_Exercise_: Filtering the records below, copy only those lines that include the word "from".

::::::::::

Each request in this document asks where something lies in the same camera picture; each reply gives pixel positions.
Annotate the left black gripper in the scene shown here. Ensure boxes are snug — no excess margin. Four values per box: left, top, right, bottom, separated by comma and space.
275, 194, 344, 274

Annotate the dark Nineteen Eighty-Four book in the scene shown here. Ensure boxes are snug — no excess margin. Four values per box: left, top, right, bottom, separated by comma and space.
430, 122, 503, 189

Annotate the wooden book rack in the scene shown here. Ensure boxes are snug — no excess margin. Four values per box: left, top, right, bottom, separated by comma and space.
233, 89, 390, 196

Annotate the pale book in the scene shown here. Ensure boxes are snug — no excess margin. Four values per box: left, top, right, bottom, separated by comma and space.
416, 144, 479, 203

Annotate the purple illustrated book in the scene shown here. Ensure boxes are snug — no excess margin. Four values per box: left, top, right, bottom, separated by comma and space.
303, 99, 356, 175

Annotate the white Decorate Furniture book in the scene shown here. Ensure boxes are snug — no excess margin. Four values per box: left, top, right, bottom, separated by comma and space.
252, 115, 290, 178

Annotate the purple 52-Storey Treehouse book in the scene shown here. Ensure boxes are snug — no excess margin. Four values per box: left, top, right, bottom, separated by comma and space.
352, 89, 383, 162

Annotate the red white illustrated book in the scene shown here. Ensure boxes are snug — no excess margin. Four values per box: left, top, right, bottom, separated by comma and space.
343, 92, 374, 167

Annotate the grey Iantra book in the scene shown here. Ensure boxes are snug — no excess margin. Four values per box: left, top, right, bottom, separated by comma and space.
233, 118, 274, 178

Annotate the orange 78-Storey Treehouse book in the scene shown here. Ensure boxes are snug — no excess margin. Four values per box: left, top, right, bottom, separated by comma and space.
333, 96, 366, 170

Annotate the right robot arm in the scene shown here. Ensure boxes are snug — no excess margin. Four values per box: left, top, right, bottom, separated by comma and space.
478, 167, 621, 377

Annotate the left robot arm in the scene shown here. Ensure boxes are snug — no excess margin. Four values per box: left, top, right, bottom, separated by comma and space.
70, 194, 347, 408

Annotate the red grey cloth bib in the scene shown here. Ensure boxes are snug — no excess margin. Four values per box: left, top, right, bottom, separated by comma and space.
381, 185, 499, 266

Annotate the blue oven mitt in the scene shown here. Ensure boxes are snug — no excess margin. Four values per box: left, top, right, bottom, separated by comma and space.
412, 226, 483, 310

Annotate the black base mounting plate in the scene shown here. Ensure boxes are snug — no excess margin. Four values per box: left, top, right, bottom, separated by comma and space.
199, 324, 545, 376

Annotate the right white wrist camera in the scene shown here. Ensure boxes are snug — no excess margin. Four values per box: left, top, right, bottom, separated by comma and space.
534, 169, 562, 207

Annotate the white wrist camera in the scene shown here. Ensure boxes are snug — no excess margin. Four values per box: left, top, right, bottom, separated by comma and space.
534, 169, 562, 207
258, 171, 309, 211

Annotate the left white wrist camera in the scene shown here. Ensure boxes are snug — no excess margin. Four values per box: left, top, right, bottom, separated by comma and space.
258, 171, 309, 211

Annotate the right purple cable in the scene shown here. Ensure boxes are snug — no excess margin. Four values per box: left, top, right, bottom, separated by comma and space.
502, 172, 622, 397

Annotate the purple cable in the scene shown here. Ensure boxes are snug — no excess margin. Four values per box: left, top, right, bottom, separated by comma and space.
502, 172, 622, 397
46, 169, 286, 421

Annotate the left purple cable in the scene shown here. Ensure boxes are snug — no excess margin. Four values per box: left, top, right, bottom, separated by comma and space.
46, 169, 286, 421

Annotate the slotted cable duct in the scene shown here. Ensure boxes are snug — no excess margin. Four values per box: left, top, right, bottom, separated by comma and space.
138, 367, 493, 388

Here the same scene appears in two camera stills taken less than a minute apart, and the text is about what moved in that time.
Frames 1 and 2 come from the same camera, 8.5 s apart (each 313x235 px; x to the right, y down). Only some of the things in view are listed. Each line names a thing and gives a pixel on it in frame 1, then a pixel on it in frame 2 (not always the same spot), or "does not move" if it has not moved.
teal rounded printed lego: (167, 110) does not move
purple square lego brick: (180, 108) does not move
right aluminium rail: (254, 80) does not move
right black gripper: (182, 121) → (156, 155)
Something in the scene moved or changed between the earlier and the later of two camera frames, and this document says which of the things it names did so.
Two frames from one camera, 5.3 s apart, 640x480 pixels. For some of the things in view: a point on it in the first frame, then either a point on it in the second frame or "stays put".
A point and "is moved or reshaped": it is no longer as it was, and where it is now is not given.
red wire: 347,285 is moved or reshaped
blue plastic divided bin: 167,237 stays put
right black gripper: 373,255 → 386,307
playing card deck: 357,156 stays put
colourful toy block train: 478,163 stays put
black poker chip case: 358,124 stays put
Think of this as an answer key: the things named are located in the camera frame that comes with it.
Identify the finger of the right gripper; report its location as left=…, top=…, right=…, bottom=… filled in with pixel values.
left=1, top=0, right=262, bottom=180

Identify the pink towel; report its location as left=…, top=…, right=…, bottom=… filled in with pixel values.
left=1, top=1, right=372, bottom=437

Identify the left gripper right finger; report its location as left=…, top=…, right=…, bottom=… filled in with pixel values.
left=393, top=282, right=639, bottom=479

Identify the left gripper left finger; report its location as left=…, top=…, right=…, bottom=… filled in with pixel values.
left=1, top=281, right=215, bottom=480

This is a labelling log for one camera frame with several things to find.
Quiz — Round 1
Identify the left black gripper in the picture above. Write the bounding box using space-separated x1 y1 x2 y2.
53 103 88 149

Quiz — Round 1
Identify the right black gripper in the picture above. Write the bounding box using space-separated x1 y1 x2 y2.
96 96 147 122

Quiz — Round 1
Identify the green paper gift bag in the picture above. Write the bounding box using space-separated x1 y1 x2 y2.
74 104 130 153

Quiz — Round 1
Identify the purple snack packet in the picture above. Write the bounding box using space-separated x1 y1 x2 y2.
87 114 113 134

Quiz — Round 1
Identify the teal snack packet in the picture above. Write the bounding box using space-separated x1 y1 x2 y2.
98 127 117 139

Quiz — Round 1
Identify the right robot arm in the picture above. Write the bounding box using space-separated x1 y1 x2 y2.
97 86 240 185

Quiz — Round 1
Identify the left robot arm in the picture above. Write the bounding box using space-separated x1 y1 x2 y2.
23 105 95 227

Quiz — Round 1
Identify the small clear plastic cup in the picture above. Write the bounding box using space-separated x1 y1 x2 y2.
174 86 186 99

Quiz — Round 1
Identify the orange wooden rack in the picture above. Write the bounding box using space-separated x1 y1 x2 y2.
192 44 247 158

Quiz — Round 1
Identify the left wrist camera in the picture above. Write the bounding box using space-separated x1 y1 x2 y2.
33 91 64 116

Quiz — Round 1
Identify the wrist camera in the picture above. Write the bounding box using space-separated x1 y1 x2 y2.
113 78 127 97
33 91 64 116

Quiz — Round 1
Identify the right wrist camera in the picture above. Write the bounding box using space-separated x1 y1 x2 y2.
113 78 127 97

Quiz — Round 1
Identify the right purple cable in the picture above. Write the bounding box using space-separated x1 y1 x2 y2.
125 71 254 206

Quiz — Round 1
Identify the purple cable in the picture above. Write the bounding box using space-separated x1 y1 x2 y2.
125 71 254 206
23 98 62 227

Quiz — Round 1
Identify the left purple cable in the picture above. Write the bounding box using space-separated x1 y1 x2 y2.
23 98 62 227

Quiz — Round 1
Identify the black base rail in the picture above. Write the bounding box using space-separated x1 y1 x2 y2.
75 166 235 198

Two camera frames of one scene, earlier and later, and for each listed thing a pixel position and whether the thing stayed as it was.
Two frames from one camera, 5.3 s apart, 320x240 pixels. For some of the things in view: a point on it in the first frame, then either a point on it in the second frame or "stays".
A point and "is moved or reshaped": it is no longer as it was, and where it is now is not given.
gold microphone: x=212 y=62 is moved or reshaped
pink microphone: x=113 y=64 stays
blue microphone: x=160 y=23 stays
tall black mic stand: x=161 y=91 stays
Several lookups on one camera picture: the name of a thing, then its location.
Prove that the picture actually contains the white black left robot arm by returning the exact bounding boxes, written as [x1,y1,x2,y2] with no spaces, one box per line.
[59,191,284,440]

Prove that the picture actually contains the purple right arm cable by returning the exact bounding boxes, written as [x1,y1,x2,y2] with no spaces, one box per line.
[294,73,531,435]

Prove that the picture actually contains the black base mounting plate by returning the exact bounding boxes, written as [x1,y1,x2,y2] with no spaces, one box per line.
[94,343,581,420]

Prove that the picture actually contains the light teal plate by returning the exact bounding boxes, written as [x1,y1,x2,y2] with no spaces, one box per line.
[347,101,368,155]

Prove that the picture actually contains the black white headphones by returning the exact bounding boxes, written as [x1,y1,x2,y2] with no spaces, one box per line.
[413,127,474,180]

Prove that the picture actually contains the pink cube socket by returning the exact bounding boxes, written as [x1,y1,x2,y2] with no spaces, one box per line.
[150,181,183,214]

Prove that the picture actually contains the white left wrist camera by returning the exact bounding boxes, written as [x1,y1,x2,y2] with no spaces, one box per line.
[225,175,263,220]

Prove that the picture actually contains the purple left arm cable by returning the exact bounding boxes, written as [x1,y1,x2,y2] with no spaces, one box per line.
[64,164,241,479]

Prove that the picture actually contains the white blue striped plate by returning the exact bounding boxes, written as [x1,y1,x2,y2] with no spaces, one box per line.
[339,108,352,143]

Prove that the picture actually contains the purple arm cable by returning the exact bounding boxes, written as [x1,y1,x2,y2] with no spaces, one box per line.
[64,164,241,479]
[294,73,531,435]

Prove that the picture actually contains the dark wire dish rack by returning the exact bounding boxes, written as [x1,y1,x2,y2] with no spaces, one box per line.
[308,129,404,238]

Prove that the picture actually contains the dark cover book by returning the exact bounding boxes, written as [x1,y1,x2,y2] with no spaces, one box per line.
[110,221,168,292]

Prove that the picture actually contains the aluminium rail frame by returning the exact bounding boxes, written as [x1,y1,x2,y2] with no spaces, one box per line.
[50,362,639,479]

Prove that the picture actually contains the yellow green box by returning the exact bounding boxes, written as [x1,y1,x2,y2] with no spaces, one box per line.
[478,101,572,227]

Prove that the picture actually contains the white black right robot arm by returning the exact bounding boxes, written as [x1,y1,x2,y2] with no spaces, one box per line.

::::::::::

_Solution to this problem_:
Frames 1 and 2 come from the same camera, 8.5 s apart (each 313x235 px; x to the right, y down). Only some of the things in view are listed. Each line names a thing and gives a pixel on it in frame 1, then a pixel on it in frame 2 (not always the same spot), or "does not move" if it has not moved.
Two frames from one camera, 5.3 s apart, 640x480 pixels. For some of the things in view: a point on it in the first frame, then either a point on it in the second frame or "stays put".
Two frames from one camera, 5.3 s apart, 320x240 pixels. For some of the things in view: a point on it in the first frame, then either a point on it in the second frame or "stays".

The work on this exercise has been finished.